TASK DIRECTIONS: Go through the listing below and repeat it exactly, dropping the pictures.
****
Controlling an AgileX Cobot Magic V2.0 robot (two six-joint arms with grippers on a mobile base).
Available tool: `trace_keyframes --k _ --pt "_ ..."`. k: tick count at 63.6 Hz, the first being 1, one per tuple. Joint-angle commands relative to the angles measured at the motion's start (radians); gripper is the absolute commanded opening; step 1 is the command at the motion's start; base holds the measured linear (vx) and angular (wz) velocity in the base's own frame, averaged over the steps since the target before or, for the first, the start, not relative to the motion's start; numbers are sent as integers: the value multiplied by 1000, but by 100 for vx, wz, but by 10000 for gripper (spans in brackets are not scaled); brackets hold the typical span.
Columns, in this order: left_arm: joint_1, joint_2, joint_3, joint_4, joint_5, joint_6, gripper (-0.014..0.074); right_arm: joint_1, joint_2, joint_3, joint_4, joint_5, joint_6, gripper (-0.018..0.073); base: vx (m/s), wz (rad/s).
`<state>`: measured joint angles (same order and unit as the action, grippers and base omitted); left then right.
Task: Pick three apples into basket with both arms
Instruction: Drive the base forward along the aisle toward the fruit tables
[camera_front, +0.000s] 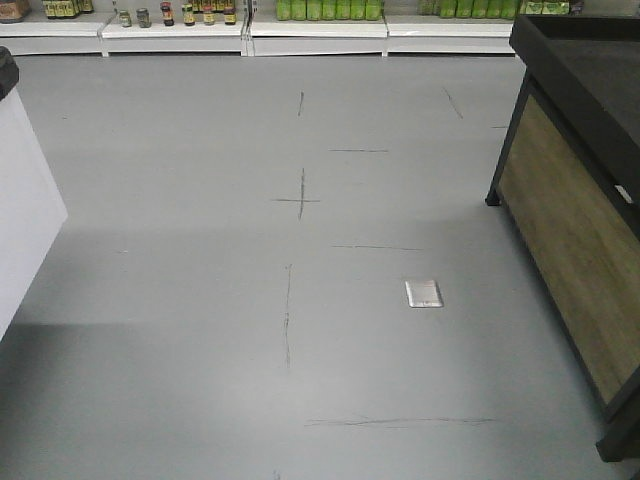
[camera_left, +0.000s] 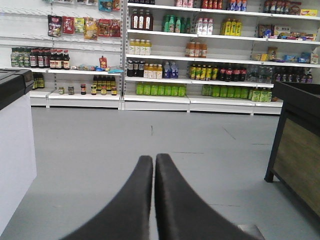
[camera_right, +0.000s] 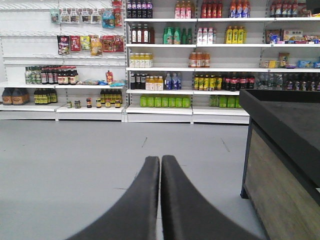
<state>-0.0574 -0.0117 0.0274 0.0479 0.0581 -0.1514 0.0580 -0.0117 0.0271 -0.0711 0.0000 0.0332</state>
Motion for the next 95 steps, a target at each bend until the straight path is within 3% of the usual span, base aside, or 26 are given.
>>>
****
WRITTEN RESPONSE:
Controlling an AgileX Cobot Magic V2.0 robot (two six-joint arms with grippers on a mobile base).
Available tool: `trace_keyframes --k _ --pt "_ ..."`. k: tick count at 63.6 Hz, the first being 1, one per tuple. Joint-angle commands relative to the angles measured at the motion's start (radians); gripper is the absolute commanded opening; step 1 is the command at the motion's start; base holds the measured linear (vx) and angular (wz) velocity in the base's own frame, averaged over the steps since the target before or, for the first, the start, not relative to the motion's start; numbers are sent as integers: the value multiplied by 1000, but by 100 for vx, wz, but by 10000 for gripper (spans in brackets are not scaled); brackets hold the typical span.
Columns, in this order: left_arm: joint_1, joint_2, joint_3, joint_4, joint_5, joint_6, gripper (-0.014..0.074); right_arm: joint_1, joint_2, joint_3, joint_4, joint_5, joint_6, gripper (-0.018..0.073); base: vx (m/s), wz (rad/s).
`<state>`: measured joint angles (same order and unit as the action, grippers and base omitted); left then right.
Task: Pick three apples into basket with both arms
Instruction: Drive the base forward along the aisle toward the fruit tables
[camera_front, +0.000s] 
[camera_left, +0.000s] 
[camera_right, +0.000s] 
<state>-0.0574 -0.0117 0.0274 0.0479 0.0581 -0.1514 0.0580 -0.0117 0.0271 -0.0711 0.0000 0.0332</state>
Motion for the next 95 steps, a target at each bend until the straight path is within 3% of the usual span, base aside, or 26 are given.
>>>

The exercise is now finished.